# TASK GOAL
Give only the number of lines in the records that include the string "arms".

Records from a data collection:
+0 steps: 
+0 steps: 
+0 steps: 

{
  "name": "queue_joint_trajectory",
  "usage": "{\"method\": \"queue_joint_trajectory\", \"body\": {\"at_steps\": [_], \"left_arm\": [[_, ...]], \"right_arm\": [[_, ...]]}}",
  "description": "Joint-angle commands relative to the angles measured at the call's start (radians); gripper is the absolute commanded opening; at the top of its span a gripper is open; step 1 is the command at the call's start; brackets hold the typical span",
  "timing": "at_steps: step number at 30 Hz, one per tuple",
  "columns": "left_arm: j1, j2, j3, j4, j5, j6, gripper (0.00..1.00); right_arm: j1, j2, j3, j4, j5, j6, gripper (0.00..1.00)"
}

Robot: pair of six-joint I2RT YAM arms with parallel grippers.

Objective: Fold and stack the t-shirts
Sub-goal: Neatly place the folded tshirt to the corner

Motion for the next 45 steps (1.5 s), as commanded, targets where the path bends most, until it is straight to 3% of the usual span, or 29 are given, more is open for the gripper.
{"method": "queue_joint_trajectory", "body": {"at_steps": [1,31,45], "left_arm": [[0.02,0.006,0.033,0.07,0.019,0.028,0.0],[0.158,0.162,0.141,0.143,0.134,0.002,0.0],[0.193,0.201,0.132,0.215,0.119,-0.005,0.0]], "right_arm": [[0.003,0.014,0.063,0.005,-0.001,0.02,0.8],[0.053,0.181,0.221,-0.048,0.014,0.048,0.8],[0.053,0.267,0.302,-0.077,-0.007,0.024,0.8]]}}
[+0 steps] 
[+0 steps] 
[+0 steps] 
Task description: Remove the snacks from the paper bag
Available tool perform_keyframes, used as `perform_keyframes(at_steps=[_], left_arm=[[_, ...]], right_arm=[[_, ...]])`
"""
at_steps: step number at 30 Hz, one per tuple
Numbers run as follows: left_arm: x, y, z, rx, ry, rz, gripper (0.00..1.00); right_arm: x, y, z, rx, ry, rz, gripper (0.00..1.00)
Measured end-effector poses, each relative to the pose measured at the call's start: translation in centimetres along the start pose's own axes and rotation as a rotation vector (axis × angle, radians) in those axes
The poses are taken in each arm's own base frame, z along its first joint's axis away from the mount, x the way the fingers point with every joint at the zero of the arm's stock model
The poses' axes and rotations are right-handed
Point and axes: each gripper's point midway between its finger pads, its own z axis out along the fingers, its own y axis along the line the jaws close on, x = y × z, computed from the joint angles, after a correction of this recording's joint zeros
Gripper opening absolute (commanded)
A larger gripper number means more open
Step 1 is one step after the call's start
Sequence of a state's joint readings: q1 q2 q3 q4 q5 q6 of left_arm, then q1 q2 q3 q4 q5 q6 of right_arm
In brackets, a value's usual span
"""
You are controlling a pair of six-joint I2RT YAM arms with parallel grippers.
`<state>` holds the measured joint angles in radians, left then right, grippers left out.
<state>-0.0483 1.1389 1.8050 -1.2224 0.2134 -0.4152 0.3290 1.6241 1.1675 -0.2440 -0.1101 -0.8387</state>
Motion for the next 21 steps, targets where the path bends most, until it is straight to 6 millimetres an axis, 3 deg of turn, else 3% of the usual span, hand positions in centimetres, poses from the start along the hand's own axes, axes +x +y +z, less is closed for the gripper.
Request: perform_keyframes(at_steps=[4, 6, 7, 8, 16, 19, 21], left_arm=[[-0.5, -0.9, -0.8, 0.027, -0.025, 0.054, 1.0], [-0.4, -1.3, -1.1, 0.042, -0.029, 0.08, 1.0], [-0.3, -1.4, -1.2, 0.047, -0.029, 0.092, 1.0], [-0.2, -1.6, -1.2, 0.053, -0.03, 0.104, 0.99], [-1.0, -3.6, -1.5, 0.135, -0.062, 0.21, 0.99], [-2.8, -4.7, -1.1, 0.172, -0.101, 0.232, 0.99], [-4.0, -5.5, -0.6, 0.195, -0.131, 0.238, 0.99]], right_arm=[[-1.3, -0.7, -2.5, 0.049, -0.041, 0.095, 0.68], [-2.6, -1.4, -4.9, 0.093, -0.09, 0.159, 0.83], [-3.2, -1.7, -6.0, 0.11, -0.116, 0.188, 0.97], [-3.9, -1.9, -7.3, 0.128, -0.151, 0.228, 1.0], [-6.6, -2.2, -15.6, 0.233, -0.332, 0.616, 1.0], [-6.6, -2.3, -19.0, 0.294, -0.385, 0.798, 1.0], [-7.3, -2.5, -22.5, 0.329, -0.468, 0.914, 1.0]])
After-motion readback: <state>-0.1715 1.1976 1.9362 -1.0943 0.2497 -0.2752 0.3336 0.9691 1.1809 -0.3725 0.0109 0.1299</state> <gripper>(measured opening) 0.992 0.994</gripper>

# WORKED SOLUTION
2